Я родился 5 июня 1967 года, и первым порывом отца было назвать меня «Израиль» – в честь великолепной победы Израиля над Египтом, Иорданией и Сирией в Шестидневной войне. Но такое имя неминуемо превратило бы меня в еще более уязвимую мишень для антисемитских нападок, так что взамен выбрали имя «Максим». В середине 1960-х годов это имя, похоже, было в моде, судя по тому, скольких ровесников-тезок мне довелось повстречать впоследствии. Среди них и мой московский друг Максим (Макс) Муссель. Свою роль в выборе имени сыграл и мой вес: я весил больше 4-х килограммов, и роды дались маме тяжело.

Я появился на свет в суматошной маминой Москве. Родись я не в Москве, а в суровом отцовском Ленинграде, многое сложилось бы иначе. В 1962-м, когда мои родители познакомились, отец работал над кандидатской диссертацией по микробиологии в ленинградском Институте туберкулеза и одновременно писал и переводил стихи, а также пробовал свои силы в прозе. Он разрывался между двумя призваниями, двумя поприщами. Писатель-врач – похоже, что в России этот союз встречается особенно часто. Чехов, Булгаков, Вересаев, Аксенов. В англо-американской культуре, конечно, тоже попадаются писатели, принесшие клятву Гиппократу, – Уильям Сомерсет Моэм или Уильям Карлос Уильямс. И тем не менее, в сознании многих россиян двуединство литературы и медицины укоренилось не как сочетание двух профессий, а как двойная любовь, брачный союз, судьба. «Медицина – моя законная жена, – говаривал Чехов, – а литература – любовница». Мой отец держится того мнения, что литература и медицина органически связаны своими задачами и методами. Окружающие люди для него одновременно объекты медицинского наблюдения и предметы писательского воображения.

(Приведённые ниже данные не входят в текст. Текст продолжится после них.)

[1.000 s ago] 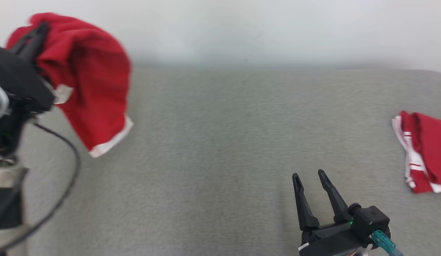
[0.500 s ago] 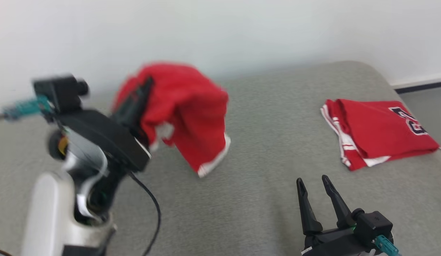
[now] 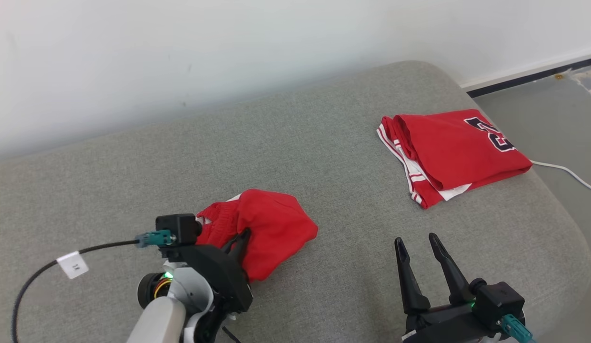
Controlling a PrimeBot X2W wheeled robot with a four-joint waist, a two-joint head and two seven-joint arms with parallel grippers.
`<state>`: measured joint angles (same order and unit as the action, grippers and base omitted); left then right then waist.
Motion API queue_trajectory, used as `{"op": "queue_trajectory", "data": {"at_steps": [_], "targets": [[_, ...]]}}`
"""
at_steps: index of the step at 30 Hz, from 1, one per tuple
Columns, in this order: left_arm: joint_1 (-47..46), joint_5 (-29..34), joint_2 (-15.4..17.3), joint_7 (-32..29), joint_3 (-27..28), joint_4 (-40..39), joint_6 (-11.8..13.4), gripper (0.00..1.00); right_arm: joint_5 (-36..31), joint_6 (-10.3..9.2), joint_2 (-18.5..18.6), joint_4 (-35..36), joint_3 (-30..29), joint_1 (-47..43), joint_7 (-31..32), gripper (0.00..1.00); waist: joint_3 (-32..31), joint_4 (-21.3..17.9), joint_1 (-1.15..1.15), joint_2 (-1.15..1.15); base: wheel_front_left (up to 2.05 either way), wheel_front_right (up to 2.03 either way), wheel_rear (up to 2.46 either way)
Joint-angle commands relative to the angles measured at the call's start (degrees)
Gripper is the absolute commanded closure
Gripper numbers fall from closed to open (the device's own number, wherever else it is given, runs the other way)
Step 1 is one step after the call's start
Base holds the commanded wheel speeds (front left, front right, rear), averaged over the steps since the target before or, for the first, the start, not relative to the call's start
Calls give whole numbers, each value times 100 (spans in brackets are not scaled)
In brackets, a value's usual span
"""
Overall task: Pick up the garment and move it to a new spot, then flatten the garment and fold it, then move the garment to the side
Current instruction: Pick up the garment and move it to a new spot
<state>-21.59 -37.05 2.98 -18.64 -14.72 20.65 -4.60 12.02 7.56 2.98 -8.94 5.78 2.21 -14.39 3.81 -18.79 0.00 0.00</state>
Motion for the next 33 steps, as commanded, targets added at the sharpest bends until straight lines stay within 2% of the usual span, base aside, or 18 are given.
{"op": "queue_trajectory", "data": {"at_steps": [1,2,8,16,24,30,33], "targets": [[-132,156,4,176,-87,140,-38,50,27,-12,-21,1,-12,-9,-18,0,40,14,0,0,0,0,0],[-154,186,0,258,-157,241,-33,0,24,-12,-21,-9,-25,-14,-20,0,40,42,0,0,0,0,0],[-208,682,26,982,-438,487,22,0,-38,-12,-21,-59,-71,-50,-1,0,-81,316,0,0,0,0,0],[205,1007,114,2062,-513,-121,46,0,-121,-12,-19,52,-148,-246,96,0,-311,759,0,0,0,0,0],[1060,1313,360,3056,-348,-777,355,0,-183,-12,-18,181,-312,-422,199,0,-486,1163,0,0,0,0,0],[1728,1492,389,3370,67,-1009,710,0,-197,-13,-17,119,-435,-562,170,0,-592,1359,0,0,0,0,0],[2018,1634,411,3386,251,-1180,710,0,-204,-13,-18,56,-505,-613,126,0,-621,1416,0,0,0,0,0]]}}
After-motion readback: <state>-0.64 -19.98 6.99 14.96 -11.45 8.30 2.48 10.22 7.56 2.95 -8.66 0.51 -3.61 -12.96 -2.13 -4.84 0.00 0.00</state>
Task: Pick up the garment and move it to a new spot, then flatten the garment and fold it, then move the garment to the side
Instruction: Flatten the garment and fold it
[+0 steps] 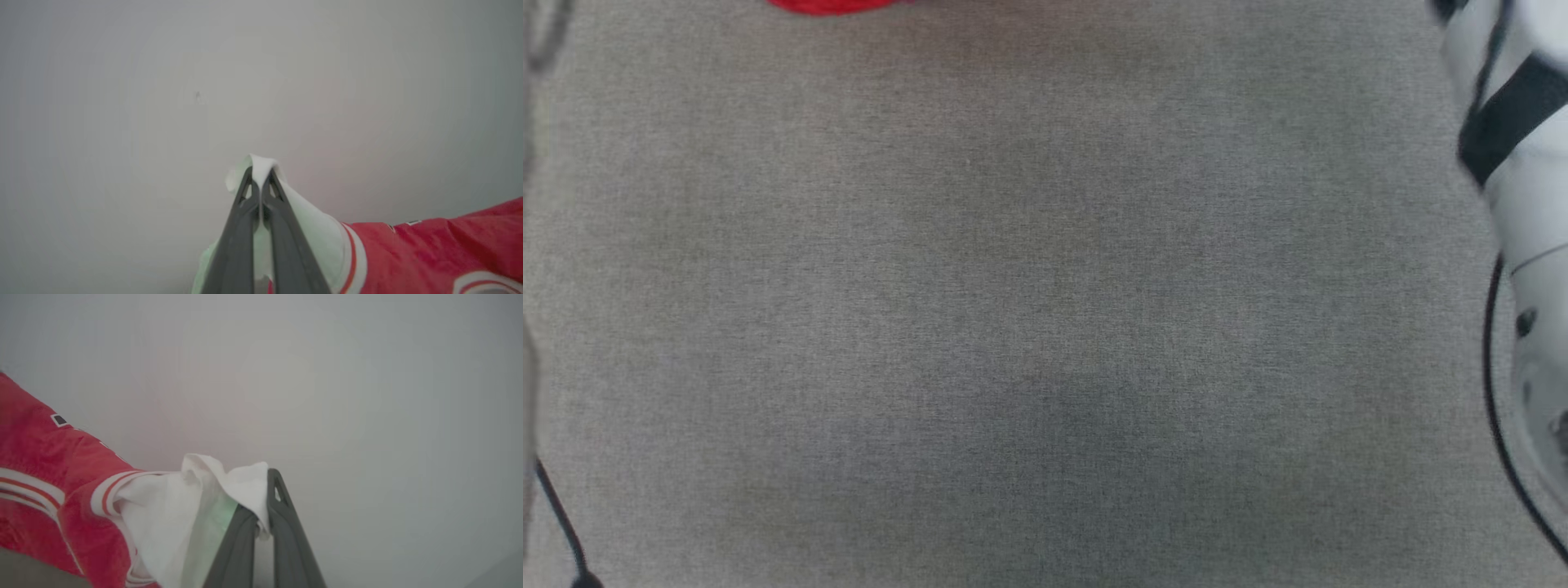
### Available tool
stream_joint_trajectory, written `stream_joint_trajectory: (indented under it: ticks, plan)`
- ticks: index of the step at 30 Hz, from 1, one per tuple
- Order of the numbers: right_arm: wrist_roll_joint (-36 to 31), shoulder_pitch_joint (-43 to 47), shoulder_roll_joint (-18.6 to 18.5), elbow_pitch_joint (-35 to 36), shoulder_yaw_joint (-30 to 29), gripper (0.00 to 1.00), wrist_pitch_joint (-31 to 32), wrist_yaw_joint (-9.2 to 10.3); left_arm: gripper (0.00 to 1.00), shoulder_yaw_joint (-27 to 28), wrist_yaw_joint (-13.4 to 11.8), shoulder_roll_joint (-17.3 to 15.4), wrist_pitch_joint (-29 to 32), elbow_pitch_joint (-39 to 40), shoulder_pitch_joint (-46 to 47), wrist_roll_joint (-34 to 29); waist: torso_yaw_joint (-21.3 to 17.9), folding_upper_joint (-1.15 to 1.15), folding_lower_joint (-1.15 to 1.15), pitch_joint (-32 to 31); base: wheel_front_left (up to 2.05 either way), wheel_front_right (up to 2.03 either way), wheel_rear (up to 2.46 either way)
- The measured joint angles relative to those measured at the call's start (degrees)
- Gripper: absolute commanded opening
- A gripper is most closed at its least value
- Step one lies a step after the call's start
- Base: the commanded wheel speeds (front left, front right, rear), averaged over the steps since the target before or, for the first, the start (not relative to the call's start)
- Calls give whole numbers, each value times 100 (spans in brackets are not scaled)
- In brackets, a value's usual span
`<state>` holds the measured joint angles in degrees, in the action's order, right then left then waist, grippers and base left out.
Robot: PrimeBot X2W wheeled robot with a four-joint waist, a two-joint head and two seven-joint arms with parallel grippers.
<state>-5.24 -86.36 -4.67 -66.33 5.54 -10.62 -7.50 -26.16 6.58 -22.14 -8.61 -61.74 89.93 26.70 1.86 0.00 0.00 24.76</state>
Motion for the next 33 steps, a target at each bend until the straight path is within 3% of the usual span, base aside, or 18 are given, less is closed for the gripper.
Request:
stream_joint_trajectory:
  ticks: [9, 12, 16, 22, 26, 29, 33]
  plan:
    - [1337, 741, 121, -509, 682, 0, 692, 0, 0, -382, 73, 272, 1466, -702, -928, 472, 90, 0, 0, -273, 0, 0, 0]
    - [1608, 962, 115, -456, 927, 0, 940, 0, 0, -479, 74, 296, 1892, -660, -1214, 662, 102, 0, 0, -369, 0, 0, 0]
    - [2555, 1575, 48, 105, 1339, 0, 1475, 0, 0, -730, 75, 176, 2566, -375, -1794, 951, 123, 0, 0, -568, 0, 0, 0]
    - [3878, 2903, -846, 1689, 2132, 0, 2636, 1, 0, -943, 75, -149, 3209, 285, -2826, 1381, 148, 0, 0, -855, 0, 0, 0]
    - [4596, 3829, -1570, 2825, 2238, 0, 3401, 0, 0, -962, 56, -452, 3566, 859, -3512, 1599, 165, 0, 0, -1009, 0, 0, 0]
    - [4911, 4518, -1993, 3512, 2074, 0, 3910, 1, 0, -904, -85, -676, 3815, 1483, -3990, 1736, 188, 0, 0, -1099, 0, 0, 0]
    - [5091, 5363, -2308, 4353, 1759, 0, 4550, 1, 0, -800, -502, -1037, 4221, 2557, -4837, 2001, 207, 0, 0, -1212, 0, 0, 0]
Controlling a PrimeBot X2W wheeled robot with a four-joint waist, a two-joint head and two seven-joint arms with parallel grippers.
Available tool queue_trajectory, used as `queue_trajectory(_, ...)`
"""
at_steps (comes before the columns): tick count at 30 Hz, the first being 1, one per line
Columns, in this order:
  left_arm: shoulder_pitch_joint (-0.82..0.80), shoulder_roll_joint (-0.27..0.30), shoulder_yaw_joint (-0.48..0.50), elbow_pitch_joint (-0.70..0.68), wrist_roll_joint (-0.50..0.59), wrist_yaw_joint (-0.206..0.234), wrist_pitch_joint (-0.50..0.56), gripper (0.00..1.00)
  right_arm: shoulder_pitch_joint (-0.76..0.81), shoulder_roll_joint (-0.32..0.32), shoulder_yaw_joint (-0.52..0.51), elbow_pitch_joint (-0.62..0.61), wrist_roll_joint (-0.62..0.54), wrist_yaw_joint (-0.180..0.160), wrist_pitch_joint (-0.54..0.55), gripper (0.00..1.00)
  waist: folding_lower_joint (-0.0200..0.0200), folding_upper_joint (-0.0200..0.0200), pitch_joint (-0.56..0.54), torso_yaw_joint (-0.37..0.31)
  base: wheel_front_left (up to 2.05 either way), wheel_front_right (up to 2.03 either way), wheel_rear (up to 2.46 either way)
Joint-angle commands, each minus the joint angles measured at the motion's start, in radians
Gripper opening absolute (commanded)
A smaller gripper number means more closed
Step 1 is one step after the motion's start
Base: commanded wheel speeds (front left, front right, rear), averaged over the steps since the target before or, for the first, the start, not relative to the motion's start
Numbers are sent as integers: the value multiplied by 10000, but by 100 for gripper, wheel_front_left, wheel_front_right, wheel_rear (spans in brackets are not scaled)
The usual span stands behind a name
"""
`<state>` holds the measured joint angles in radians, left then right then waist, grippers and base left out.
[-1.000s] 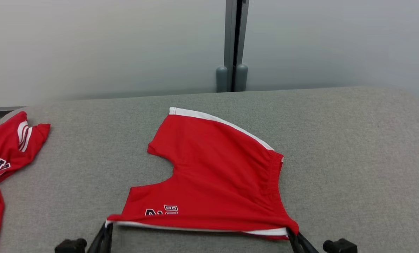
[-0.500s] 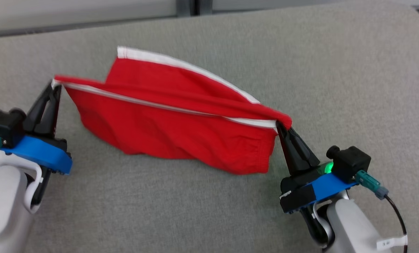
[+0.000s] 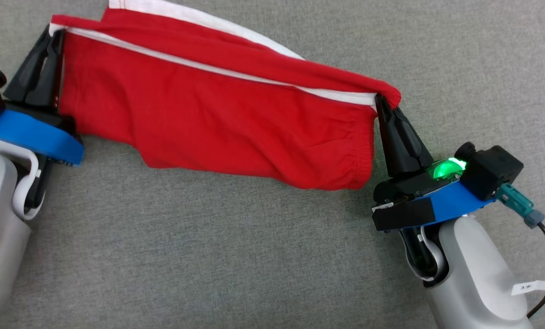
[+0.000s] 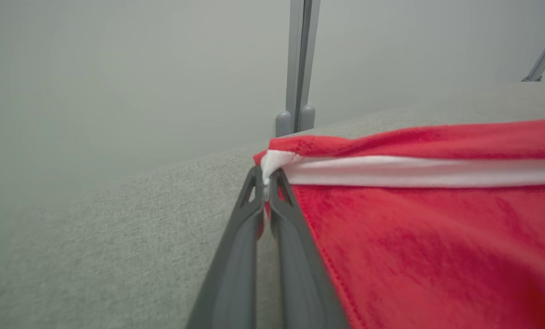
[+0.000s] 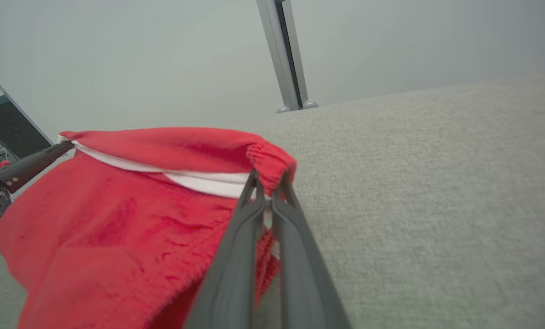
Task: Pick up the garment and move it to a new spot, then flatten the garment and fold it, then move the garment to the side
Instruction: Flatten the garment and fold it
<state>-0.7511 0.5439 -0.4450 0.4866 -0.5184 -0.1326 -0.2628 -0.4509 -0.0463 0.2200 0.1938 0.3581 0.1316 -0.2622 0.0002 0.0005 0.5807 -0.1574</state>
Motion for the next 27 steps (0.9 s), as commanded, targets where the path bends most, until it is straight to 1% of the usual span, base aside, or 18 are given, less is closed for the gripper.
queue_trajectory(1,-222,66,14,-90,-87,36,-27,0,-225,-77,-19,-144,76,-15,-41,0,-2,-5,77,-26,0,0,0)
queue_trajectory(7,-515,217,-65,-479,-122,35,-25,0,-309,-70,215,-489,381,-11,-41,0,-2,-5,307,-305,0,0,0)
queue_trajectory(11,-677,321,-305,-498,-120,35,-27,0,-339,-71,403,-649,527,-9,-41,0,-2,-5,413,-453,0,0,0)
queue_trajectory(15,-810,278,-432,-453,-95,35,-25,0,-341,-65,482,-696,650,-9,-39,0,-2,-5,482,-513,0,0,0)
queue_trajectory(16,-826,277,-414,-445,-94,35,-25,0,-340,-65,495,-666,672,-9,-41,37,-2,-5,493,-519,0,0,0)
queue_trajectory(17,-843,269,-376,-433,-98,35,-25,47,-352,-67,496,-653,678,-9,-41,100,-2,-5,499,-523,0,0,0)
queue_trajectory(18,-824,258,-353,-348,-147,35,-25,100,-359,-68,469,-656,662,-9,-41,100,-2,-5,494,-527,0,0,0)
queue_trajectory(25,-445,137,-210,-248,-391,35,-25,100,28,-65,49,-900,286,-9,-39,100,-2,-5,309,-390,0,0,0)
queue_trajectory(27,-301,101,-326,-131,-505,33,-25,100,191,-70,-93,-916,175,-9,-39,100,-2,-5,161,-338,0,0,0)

Мои родители поженились в 1962 году и после этого два года прожили в Ленинграде. Мама перевелась из Московского института иностранных языков на филфак ЛГУ и работала на полставки в научной лингвистической лаборатории. После пестрой карусели московской жизни сырые ледяные ленинградские зимы и атмосфера музейности не пришлись маме по вкусу. Не по нраву ей было и то, что живя в Питере, она то и дело наталкивалась на следы былой холостяцкой жизни отца. Ленинград был для нее чужим, неуютным; ее тянуло домой, в Москву. Как многие ленинградцы его поколения, вступившие в литературу во время «хрущевской оттепели», мой отец считал Москву городом гораздо бóльших возможностей, да и обстановка там была в те годы более либеральной, чем в Ленинграде. В Москве открывались новые горизонты, и отец решился на переезд, тем более что к 1964 году он уже успел закончить экспериментальную часть диссертации. Мама перевелась обратно в ИнЯз; родители бросили ленинградское жилье и перебрались в советскую столицу. Они поселились в коммунальной квартире в огромном старом доме на Маяковке, с окнами на Садовое кольцо, где, как известно, движение такое большое, что гул по ночам не утихает, а превращается в бередящий шум. В Москве родители прожили вплоть до самой эмиграции в 1987 году.

Москвич по рождению и воспитанию, я люблю избыточность и абсурдность в искусстве, а порой и в живой жизни. Но по корням своим я ленинградец-петербуржец, и поэтому не могу существовать без определенной степени порядка и стройности; сама природа требует ежедневной дозы классической красоты. Дитя Москвы с невской кровью в жилах, искатель меры абсурда, – вот как я описал бы самого себя. Уже в студенческие годы я по-настоящему открыл для себя и научился любить родной город отца, архитектурный парадиз, где всё – чопорность его жителей, гомеровская неспешность существования, былая слава, обилие повсеместных мемориальных табличек – передает чужакам ощущение их собственного несовершенства.